4. **Speech Recognition permission** - Some voice features need this. Use `open_system_settings` with `pane: "speech_recognition"`.
5. **App focus** - PTT may not work when Vellum is not the frontmost app or if another app has captured the key.

### "Recording but no text" / "Transcription not working"

1. **Speech Recognition permission** - Must be granted for transcription.
2. **Microphone input** - Ask if they see the recording indicator. If yes, the mic works but transcription is failing.
3. **Locale/language** - Speech recognition works best with the system language. Ask if they're speaking in a different language.
4. **Background noise** - Excessive noise can prevent transcription. Suggest a quieter environment or a closer microphone.

### "Changed a setting but it didn't work"

1. **Event broadcast** - The setting should take effect immediately. If it didn't, suggest restarting the assistant.
2. **Verify** - Open the Voice settings tab with `navigate_settings_tab` to confirm the setting was persisted.

## Deep Debugging

For persistent issues, suggest checking system logs:

```bash
log stream --predicate 'subsystem == "com.vellum.assistant"' --level debug
```

Key log categories:

- `voice` - PTT activation, recording state
- `speech` - Speech recognition results

## Rules

- Always handle setup conversationally in-chat.
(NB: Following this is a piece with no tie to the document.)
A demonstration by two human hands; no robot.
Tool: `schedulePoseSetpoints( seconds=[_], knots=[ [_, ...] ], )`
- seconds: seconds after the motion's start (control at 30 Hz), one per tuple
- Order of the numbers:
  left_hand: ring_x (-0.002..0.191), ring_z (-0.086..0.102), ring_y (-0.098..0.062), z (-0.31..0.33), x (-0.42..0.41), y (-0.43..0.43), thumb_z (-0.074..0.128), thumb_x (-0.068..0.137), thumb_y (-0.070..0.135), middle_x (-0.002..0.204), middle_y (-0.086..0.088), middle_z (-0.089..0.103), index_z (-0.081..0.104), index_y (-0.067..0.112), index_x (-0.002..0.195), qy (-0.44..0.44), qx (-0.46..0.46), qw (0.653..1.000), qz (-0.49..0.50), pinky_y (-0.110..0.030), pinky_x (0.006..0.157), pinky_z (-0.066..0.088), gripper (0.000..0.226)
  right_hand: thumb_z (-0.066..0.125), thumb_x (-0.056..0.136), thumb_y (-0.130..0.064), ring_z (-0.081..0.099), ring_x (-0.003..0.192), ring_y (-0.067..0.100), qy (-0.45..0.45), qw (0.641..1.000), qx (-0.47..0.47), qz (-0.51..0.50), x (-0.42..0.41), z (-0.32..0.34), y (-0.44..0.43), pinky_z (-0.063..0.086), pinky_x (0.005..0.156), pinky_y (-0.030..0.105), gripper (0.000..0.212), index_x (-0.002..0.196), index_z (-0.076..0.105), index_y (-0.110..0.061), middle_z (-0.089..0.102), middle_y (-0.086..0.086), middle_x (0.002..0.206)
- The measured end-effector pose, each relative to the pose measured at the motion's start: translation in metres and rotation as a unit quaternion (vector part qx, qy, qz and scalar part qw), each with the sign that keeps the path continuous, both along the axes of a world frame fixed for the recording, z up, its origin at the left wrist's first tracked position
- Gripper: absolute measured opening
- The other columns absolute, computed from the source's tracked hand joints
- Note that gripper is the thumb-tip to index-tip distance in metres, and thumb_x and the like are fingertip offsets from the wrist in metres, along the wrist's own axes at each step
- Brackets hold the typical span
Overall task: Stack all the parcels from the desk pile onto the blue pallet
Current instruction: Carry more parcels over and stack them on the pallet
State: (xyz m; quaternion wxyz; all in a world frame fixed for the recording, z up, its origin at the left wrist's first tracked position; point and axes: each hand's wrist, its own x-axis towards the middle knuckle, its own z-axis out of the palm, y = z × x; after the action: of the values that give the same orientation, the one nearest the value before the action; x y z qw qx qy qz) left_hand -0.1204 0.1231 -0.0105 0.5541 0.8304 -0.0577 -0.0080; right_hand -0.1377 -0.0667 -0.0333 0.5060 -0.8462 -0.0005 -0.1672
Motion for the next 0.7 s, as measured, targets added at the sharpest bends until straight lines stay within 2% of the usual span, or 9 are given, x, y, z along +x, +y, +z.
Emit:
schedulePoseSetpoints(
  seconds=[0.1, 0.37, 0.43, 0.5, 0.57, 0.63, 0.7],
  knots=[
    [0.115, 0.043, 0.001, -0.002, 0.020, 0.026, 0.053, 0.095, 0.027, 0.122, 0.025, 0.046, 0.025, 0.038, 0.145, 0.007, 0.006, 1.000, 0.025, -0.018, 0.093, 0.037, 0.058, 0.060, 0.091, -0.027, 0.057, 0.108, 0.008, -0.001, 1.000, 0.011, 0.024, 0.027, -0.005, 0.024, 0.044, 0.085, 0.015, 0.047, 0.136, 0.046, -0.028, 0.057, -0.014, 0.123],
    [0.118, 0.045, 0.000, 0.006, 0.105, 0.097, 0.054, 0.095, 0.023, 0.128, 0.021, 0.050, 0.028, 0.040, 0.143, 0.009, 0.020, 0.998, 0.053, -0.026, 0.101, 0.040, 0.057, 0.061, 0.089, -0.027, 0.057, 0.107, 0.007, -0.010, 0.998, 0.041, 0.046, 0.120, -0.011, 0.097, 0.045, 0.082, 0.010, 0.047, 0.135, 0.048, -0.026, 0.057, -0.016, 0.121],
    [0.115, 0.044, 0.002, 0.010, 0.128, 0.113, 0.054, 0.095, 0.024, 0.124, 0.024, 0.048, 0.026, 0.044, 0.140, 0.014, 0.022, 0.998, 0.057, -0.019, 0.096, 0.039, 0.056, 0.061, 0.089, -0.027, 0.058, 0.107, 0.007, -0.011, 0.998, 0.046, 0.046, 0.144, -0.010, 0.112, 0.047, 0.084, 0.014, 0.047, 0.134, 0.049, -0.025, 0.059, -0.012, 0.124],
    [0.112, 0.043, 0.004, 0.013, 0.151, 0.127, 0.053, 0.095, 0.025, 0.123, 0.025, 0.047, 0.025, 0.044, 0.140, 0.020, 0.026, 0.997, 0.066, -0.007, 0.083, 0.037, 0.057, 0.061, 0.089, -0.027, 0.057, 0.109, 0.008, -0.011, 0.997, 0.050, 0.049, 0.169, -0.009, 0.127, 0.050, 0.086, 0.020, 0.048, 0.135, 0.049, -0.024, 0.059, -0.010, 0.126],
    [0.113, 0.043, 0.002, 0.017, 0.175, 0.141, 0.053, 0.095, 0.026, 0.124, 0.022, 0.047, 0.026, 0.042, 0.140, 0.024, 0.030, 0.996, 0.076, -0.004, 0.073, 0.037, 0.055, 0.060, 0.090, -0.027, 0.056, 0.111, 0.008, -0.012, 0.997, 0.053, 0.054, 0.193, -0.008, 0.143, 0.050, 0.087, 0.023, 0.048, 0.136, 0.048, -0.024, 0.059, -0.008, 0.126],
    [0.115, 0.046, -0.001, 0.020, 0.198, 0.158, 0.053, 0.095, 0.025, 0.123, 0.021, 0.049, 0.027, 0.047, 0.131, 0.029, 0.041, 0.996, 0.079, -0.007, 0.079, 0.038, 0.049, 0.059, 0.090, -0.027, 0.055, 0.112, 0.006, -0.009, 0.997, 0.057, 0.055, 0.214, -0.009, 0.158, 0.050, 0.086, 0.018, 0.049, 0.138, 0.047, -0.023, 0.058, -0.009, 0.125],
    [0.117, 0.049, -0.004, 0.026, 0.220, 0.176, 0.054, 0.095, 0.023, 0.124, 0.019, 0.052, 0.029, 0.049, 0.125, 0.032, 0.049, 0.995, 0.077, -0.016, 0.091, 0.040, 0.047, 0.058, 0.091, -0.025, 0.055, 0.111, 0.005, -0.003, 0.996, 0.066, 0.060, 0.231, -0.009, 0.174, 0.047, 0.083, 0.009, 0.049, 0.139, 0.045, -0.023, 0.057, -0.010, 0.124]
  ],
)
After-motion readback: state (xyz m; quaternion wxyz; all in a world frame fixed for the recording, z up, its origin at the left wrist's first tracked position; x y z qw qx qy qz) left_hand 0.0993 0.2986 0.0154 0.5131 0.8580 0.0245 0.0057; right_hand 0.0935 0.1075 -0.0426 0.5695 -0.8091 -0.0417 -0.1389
Do NOT tell the user to go to Settings for initial configuration.
- Use `navigate_settings_tab` only for review/verification after in-chat setup, not as the primary setup method.
- Be concise. Don't explain every option exhaustively - present the most common choices and let the user ask for more.
- If a permission is denied, acknowledge it gracefully and explain what features won't work without it.